Я часто виделась с Талейраном — через каждые два-три дня, лучше узнавала его и, пожалуй, начинала понимать, что то, что он говорил мне о дружбе, — правда. Он был очень странный человек: хитрый, проницательный, циничный, беспринципный. Вернее, его принципом стала именно беспринципность. Казалось, он ничего не делает без умысла. Остряки, наблюдая за ним, говорили, что, когда Талейран умрет, все спросят: «Интересно, для чего ему это понадобилось?» Он не брезговал ни взятками, ни предательством. Уж мне-то было хорошо известно, как в 1789 году он предал и короля, и церковь, к которой тогда принадлежал. Впрочем, даже предательство он оправдывал. «Король не принял моих услуг, так был ли я вправе предложить свои услуги другим?» — говорил он, на миг обезоруживая собеседника.

Его обожали женщины, даже те, с которыми он давно расстался и изменил им, становились навсегда его восторженными почитательницами. Настоящий сибарит, с неотразимыми манерами вельможи Старого порядка, галантный, остроумный, умеющий тонко льстить и столь же тонко высмеивать, он кружил головы многим аристократкам, а уж о новоявленных буржуазных светских дамах и говорить нечего. Он был необыкновенно умен и проницателен. Он понимал лучше всех, куда дует ветер и за кем в данный момент следует идти. И что странно для карьериста и взяточника, он обладал чувством собственного достоинства и ни перед кем не заискивал. Он умел убеждать. У него были друзья, и те, с кем он дружил, никогда не имели оснований на него жаловаться. Пожалуй, дружба с ним означала немного и влюбленность. Он и мне порой кружил голову, и я не могла в этом не признаться.

Но сейчас, весной 1798 года, он переживал трудные дни. Он не так давно получил должность министра иностранных дел, и в третий раз ему приходилось начинать все сначала. Он снова должен был зарабатывать доверие — на сей раз Директории. Это давалось ему туго: он льстил Баррасу, но не мог преодолеть антипатии Ребеля и подозрительности, с которой относились к нему остальные члены Директории. Им нужен был его ум, но к нему они не могли привыкнуть. Даже возглавив «синее» министерство, он в чем-то оставался белым, и они это чувствовали.
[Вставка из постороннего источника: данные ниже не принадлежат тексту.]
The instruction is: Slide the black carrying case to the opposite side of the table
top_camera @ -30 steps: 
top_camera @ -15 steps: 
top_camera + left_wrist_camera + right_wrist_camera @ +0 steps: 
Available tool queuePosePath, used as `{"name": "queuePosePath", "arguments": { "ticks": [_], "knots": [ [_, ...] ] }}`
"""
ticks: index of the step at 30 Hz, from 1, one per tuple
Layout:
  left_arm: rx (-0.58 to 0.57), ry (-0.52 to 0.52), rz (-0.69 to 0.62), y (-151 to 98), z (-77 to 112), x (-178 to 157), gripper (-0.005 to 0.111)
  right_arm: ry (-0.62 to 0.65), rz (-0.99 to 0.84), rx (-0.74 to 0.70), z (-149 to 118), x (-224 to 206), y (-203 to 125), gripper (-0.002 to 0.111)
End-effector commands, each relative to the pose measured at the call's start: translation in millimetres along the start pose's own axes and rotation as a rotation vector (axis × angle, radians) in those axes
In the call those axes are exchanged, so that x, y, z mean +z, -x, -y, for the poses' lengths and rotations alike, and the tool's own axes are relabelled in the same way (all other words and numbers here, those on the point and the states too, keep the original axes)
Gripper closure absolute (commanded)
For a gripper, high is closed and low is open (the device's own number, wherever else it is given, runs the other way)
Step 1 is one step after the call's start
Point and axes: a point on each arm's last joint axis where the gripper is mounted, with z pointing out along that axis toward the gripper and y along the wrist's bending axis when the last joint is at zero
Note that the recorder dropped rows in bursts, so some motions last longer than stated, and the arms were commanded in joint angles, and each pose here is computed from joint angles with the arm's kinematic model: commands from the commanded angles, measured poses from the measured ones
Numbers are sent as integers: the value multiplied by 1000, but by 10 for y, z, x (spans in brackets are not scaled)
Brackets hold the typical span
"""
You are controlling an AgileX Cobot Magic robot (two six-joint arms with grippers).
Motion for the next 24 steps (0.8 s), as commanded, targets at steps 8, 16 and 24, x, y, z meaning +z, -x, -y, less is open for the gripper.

С помощью Бонапарта, как я понимала, Талейран надеялся вновь начать восхождение наверх. Но Бонапарт отплыл в Египет, и бывший епископ Отенский снова остался один на один с враждебными ему директорами, зная, что в случае очередной перетасовки в правительстве легко может потерять свой пост.

Я опасалась просить его о чем-либо. Все-таки он и так безмерно помог мне, можно сказать, спас. Ему однажды удалось уговорить Барраса встретиться со мной, но встреча сорвалась, и об еще одной попытке я просить не осмеливалась, зная, как много у Талейрана своих собственных проблем. Я полагалась на угрозы, высказанные мною Клавьеру, но Талейрану ничего об этом не рассказывала. Мне было достаточно просто видеться с ним, гулять в Люксембургском саду, получать приглашения в его дом. Я беседовала с ним, и после этих бесед мне всегда казалось, что я побывала в старом Версале.

Я рассказала ему, что Дени Брюман просил руки Авроры, а потом спросила:

— Господин де Талейран, вы слышали что-нибудь о затруднениях, постигших эту семью?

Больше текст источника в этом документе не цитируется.